_TO DO_: Give again, word for word, each line below starting at the one that contains "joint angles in" and ending at the one that contains "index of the".

_RECORDS_:

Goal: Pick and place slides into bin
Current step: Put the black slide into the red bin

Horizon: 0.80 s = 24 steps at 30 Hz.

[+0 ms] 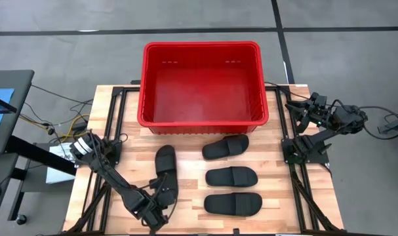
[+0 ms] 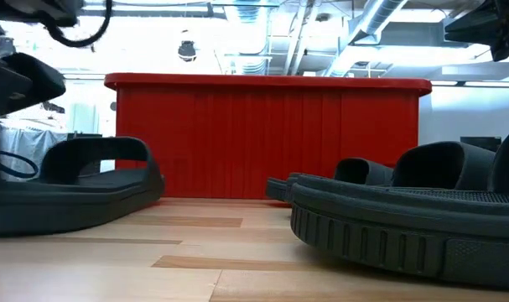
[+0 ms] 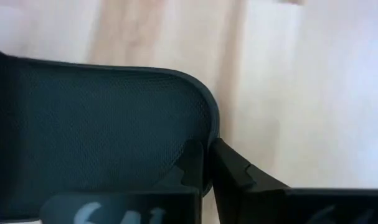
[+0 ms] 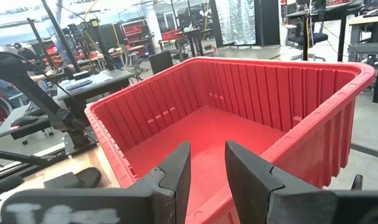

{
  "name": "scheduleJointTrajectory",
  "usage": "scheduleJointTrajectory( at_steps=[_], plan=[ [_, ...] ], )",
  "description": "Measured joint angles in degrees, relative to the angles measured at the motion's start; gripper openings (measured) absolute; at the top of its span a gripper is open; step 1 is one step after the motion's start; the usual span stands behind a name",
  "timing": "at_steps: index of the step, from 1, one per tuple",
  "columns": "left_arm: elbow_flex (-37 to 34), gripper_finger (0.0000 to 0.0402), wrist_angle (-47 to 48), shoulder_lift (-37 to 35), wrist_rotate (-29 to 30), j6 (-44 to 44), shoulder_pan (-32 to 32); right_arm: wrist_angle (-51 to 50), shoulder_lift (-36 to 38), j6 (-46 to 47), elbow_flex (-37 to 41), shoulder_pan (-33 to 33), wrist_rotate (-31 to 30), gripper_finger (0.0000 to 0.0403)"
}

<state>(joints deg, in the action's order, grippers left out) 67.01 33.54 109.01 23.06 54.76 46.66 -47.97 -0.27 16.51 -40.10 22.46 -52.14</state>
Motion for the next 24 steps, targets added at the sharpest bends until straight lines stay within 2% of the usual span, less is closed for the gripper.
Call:
scheduleJointTrajectory(
  at_steps=[14,20,24],
  plan=[
    [6.0,0.0001,0.5,-0.1,-2.6,5.4,2.9,0.0,0.0,0.0,0.0,0.0,0.0,0.0091],
    [10.6,0.0001,0.8,-0.1,-1.7,8.5,3.9,0.0,0.0,0.0,0.0,0.0,0.0,0.0091],
    [14.3,0.0001,2.1,-0.2,1.0,10.3,4.2,0.0,0.0,0.0,0.0,0.0,0.0,0.0091]
  ],
)
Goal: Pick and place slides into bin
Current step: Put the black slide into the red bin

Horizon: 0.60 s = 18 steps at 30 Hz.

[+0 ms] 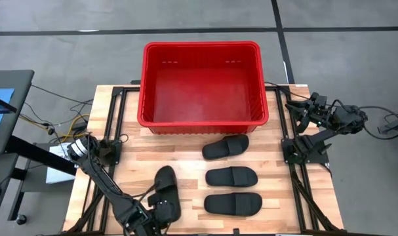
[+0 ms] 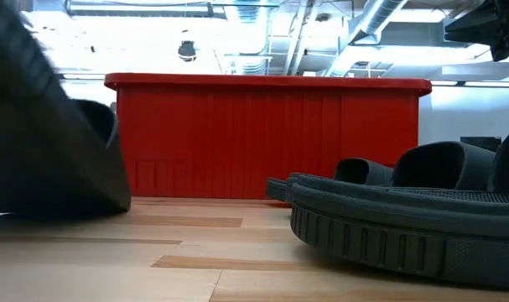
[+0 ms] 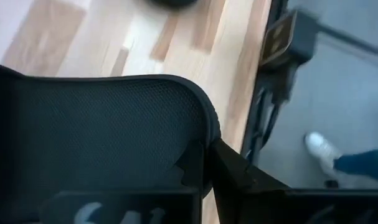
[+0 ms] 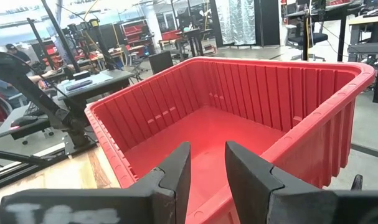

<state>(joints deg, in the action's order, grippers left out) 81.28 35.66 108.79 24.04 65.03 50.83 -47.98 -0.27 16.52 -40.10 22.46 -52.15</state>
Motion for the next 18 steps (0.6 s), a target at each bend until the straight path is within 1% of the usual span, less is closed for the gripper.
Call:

_TASK SOLUTION_:
  "description": "Measured joint angles in degrees, relative to the angles measured at the motion's start; gripper openings (measured) absolute; at the top of its span a gripper is open; step 1 is one step after the motion's start; the usual span stands behind a name",
  "timing": "at_steps: index of the step, from 1, one per tuple",

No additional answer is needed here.